Dataset below:

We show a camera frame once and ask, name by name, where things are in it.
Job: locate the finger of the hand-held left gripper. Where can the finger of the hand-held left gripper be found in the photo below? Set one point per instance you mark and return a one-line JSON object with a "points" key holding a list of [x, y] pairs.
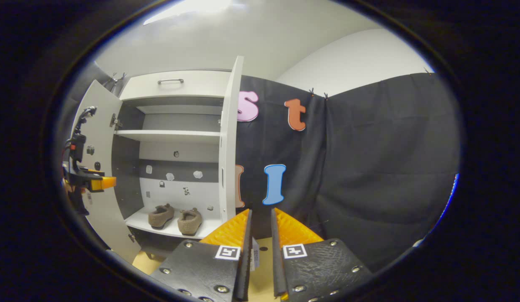
{"points": [[106, 183]]}

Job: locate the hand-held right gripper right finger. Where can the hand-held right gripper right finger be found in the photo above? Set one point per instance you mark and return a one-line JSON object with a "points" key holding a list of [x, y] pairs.
{"points": [[277, 260]]}

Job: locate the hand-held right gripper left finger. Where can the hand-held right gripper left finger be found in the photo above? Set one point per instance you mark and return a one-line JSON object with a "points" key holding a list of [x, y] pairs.
{"points": [[245, 260]]}

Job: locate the white shoe cabinet door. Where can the white shoe cabinet door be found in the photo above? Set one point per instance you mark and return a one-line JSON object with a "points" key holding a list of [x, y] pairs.
{"points": [[104, 105], [230, 126]]}

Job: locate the brown fuzzy shoe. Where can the brown fuzzy shoe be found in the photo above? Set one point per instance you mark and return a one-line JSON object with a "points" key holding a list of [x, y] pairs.
{"points": [[189, 222], [161, 216]]}

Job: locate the white shoe cabinet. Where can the white shoe cabinet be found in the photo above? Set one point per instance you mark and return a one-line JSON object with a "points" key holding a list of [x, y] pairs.
{"points": [[180, 149]]}

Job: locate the white cabinet shelf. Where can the white cabinet shelf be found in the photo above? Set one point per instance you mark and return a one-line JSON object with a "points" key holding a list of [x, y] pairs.
{"points": [[171, 136]]}

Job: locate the white cabinet drawer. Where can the white cabinet drawer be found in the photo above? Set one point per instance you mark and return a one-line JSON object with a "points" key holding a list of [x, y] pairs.
{"points": [[201, 86]]}

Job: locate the black backdrop cloth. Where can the black backdrop cloth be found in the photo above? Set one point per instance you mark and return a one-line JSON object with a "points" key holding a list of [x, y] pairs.
{"points": [[369, 167]]}

End of Dataset.

Every line from the one containing "Job: locate the white cabinet drawer." through the end of the data must be repeated exactly, and no other line.

Job: locate the white cabinet drawer. Where can the white cabinet drawer be found in the photo above? Set one point per instance you mark and return a one-line JSON object with a "points" key holding a list of [x, y] pairs.
{"points": [[201, 86]]}

Job: locate the black backdrop cloth. Where can the black backdrop cloth be found in the photo above? Set one point per instance you mark and return a one-line JSON object with a "points" key holding a list of [x, y] pairs.
{"points": [[369, 167]]}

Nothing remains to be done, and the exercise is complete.